### WHAT YOU SHOULD DO
Copy nothing but the text: reproduce each line of the listing exactly and leave the pictures out.
====
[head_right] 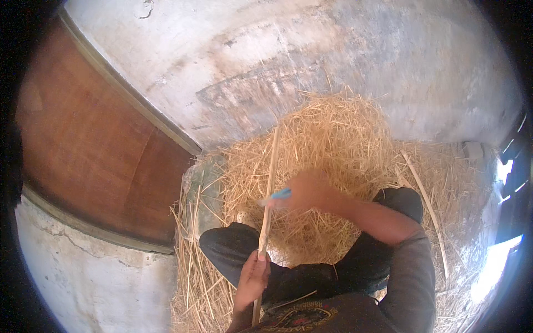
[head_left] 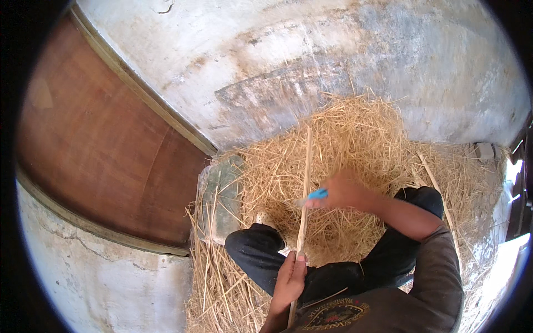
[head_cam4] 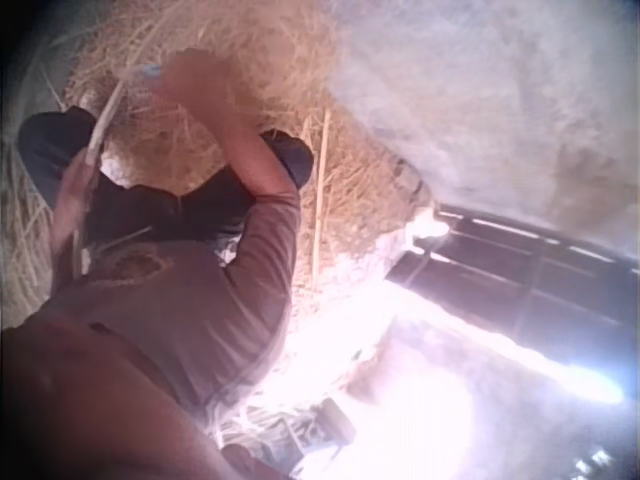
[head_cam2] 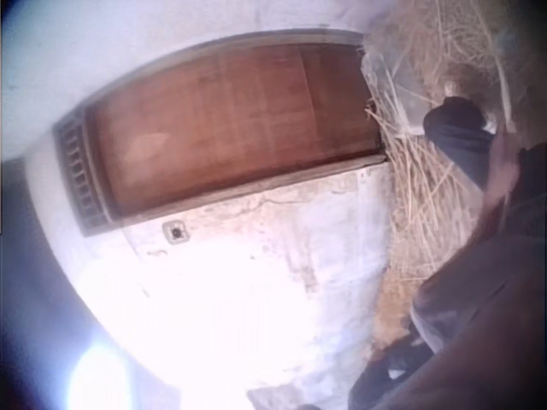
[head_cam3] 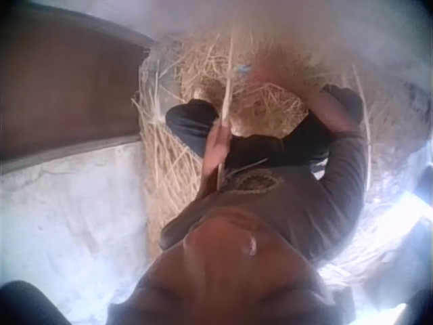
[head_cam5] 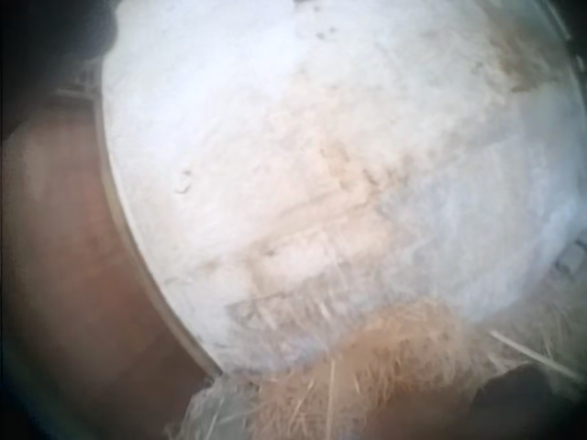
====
### TASK OUTPUT
[head_right] 
[head_left] 
[head_cam4] 
[head_cam2] 
[head_cam3] 
[head_cam5] 

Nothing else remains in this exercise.